The only danger is having a 'hidden variable' influence your results and
averaging over the longer term masks that influence. For example, if you are
not geo-targeting your content, you could conclude after a long run of testing
that a certain page performs better than another, only to throw away the
averaged out effect of having the different pages up on different times of the
day, one of them performing significantly better for one audience and vv.

So you should keep all your data in order to figure out if such masking is
happening and giving you results that are good but that could be even better.

------
paraschopra
This is an interesting issue and I have seen users of my app (Visual Website
Optimizer) complaining that their results were statistically significant a day
before but now they aren't. Justifiably, they expect significance to freeze in
time once it has been achieved. However, as you say significance is also a
random function and not necessarily monotonically increasing or decreasing.

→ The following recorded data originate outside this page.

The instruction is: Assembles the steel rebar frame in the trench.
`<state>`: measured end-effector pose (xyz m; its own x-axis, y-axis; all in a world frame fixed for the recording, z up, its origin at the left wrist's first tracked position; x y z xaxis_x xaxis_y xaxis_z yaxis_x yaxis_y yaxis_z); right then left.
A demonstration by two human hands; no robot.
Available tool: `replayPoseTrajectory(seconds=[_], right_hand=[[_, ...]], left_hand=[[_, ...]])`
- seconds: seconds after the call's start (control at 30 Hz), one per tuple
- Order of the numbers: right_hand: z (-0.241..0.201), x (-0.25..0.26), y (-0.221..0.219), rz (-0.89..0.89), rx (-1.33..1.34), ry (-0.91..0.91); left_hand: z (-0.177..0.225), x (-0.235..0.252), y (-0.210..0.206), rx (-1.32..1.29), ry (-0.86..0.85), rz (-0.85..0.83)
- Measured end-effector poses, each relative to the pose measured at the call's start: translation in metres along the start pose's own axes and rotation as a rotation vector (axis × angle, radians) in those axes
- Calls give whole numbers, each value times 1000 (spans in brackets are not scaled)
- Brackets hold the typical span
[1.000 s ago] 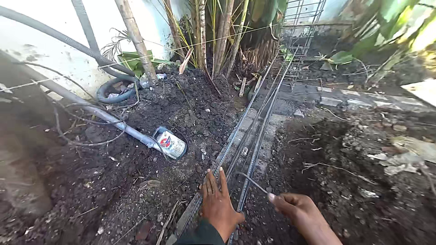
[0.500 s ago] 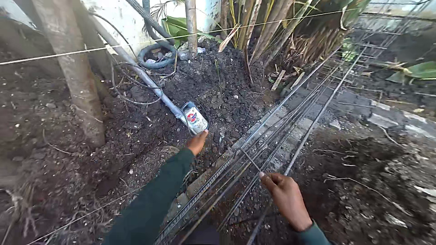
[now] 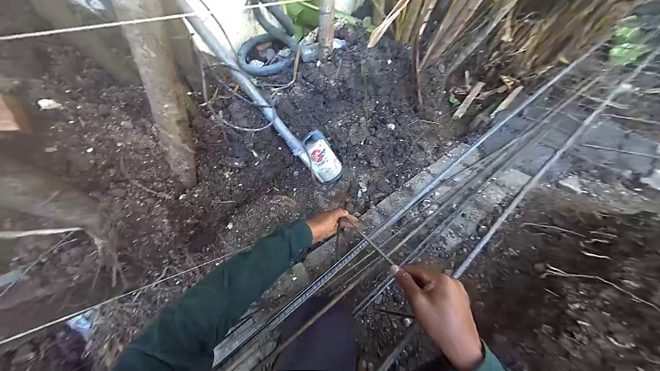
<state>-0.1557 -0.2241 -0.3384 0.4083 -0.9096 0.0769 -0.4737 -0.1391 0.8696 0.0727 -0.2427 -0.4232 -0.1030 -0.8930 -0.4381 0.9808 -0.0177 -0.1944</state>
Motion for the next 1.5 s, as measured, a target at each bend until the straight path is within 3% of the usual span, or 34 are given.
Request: replayPoseTrajectory(seconds=[0.1, 0.2, 0.33, 0.43, 0.6, 0.8, 0.97, 1.2, 1.37, 1.5], right_hand=[[-11, -13, -13, 55, -79, 200], [-14, -24, -25, 1, -16, 302], [-39, -55, -27, -94, 50, 254], [-61, -87, -39, -74, 100, 198], [-44, -114, -38, -7, 109, 102], [-36, -128, -47, 79, 142, 141], [-54, -129, -66, -10, 199, 108], [-54, -131, -69, -144, 206, 186], [-61, -110, -46, -142, 321, 176], [-50, -94, -44, -262, 393, 109]], left_hand=[[-22, -35, 7, 102, 22, 3], [-42, -62, 8, 171, 109, 48], [-45, -80, 7, 92, 129, 65], [-40, -101, 8, 227, 68, -8], [-39, -125, -2, 354, 64, -41], [-53, -137, -33, 322, 73, -95], [-51, -154, -9, 352, 112, -20], [-71, -144, 8, 42, 111, 112], [-65, -138, 3, -89, 116, 48], [-72, -139, 1, -207, 155, -5]])
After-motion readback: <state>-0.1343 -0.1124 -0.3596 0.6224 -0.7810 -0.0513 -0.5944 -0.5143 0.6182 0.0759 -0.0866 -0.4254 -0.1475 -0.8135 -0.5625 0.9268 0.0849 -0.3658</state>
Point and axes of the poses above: each hand's wrist, its own x-axis towards the middle knuckle, its own y-axis out of the back of the hand, z = x × y, the point moved 7 cm from there along x, towards the middle knuckle, and after that the axes turned 8 degrees about -x, right-handed, at the moved point
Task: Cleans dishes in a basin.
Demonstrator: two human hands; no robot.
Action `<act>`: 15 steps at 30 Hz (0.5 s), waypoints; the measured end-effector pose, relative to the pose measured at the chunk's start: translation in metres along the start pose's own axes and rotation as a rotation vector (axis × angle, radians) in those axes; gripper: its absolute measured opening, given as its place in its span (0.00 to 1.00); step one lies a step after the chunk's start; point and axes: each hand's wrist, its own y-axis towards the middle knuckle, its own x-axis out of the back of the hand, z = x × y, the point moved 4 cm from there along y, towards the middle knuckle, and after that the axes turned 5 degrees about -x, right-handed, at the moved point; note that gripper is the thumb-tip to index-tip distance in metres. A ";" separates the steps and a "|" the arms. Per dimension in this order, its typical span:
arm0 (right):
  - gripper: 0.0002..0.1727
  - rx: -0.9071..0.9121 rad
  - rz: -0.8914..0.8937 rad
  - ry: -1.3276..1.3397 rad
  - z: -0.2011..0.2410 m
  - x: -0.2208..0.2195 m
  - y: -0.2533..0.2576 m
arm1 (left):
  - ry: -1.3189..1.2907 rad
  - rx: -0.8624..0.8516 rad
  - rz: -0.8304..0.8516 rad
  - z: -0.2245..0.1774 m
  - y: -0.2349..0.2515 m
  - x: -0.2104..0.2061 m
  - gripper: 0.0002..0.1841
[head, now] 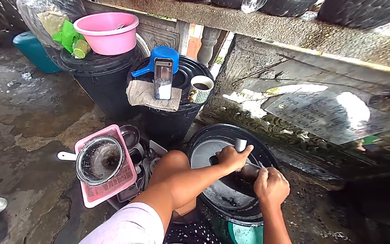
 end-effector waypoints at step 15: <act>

The constraint here is not the math or technology rather it is users' needs.
They want data, reporting and significance calculation to be done in real
time. And even though we have a test duration calculator, I haven't seen any
user actually making use of it. Plus many users will not even wait for
statistical significance to be achieved.

Though, in VWO, we will love to wait calculating significance until end of
experiment. I'm sure the users won't like it at all.

------
ryanjmo
While I understand the merit of what this article is saying I really want to
caution always requiring a strict high confidence level when making a decision
in start-ups. Requiring a strict confidence level does make sense for a
company like Zynga who has nearly a limitless supply of users to run tests on,
but for a start-up the value of being able to make a decision quickly often
outweighs the value of being '95% confident'. Let's not forget all this wasted
time worrying about the details of all of this math.

In my opinion, peak early and often and when your gut tells you something is
true, it probablly is.

It is actually a mathematical fact if at any point in your A/B tests A is
bigger than B, based on that data there is at least a 50% prob that
asymptotically A is bigger than B.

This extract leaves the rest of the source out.